You know how you have this idea in your head, and it seems to be great, and then it kinda freaks you out that it's actually working so you step back for a second to check and see if you're just imagining things or if it really is working out like you want, and then it seems to need just a little of something so while you try to figure that out it all gets ruined?
I like to imagine something on the stove like rice. You start cooking rice and it's no big deal and then it starts getting close to being done and you decide you also want something else to go with it and you step away from the rice to prepare this other thing. Then you start smelling something burning and you wheel around and grab the rice but it's too late, it burned on the bottom. Oh, most of it is probably still ok and you might not really be able to taste a difference, but the scrubbing you have to do after dinner looms over you and you know you burned the rice.
If I had just taken the time when the opportunity was in front of me what might have happened? I really don't like those questions.
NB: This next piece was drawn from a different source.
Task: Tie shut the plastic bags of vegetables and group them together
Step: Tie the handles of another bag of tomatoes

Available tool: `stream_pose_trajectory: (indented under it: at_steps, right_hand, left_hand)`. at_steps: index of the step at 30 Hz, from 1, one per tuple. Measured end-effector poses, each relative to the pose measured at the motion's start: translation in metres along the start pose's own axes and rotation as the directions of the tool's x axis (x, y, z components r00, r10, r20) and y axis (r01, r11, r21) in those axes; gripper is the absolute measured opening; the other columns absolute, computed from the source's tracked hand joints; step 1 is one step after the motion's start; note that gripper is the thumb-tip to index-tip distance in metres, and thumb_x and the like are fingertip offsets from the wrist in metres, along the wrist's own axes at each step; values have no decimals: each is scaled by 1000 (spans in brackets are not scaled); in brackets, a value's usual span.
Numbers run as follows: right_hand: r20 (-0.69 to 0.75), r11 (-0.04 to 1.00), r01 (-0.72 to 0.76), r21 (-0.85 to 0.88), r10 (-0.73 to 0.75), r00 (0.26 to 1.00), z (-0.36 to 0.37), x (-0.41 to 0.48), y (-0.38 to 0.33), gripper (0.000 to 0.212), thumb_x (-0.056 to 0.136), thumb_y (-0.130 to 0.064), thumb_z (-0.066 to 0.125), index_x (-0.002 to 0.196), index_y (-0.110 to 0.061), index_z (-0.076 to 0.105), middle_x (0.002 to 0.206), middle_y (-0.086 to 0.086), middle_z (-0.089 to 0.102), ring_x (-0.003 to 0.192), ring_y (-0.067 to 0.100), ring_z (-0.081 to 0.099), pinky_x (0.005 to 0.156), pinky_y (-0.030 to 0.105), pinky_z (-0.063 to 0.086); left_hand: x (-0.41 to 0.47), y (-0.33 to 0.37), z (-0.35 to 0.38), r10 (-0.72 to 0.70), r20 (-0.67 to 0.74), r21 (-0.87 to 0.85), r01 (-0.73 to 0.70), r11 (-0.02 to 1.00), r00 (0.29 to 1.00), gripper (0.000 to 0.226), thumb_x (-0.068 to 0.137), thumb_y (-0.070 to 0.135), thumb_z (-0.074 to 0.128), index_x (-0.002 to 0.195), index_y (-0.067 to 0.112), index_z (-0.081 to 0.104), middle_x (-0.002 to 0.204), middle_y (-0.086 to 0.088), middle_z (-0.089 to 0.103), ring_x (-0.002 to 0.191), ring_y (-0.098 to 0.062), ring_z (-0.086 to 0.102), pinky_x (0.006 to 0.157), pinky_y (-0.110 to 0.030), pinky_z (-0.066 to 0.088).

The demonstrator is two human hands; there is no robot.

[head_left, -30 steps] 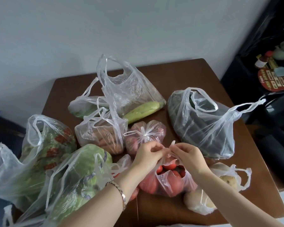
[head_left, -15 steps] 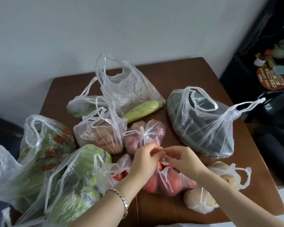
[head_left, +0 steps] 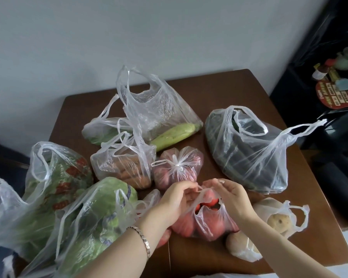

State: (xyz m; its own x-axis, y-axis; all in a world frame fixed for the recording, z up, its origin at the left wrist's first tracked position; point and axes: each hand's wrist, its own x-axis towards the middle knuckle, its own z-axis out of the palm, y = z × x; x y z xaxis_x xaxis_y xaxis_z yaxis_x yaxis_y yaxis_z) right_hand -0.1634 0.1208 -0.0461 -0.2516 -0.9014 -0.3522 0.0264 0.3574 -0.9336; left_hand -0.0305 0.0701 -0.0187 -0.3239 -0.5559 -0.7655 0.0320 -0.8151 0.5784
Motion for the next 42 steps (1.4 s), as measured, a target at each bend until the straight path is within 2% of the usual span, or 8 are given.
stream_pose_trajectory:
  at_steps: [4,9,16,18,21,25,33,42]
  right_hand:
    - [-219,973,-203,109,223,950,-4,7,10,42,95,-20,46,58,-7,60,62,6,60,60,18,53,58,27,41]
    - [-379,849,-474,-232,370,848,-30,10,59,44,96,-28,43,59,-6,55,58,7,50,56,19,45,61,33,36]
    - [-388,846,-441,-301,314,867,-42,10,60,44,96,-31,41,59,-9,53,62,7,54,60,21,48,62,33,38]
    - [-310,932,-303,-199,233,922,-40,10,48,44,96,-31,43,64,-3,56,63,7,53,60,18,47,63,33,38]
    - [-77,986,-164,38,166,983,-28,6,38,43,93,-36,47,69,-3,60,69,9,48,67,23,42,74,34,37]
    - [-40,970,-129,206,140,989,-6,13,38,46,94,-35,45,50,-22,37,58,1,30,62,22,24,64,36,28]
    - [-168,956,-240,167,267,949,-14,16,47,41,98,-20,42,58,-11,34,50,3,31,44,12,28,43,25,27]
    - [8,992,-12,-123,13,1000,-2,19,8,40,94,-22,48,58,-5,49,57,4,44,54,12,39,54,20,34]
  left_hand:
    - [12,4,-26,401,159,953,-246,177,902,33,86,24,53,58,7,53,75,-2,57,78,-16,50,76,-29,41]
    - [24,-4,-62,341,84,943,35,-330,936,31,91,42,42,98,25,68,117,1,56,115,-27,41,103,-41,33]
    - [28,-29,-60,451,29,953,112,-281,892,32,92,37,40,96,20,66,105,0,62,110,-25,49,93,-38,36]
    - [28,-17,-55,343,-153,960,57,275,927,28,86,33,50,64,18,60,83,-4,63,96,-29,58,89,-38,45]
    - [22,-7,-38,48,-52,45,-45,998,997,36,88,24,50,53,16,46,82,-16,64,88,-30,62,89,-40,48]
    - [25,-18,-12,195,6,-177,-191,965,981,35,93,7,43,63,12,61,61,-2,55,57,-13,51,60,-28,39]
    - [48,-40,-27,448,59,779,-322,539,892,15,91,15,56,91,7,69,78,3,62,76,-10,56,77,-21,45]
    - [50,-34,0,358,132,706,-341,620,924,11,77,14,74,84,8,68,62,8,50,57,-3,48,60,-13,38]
I heard an interesting quote the other day, I don't know who said it, but it goes: "A man who wants something will find a way, a man who doesn't will find excuses." I thought about this in context with one of my friend's remarks to me recently that I sabotage myself. Maybe I have a martyr complex in which I subconsciously revel in the fact that things don't work out because what I claim to want and what seems so often right there in front of me, sometimes even trying very hard to get my attention, suddenly falls apart. Maybe I don't really want it.
Or maybe I just don't feel ready so I don't let myself win the game.
I am my own saboteur.
I guess I like the smell of burning rice.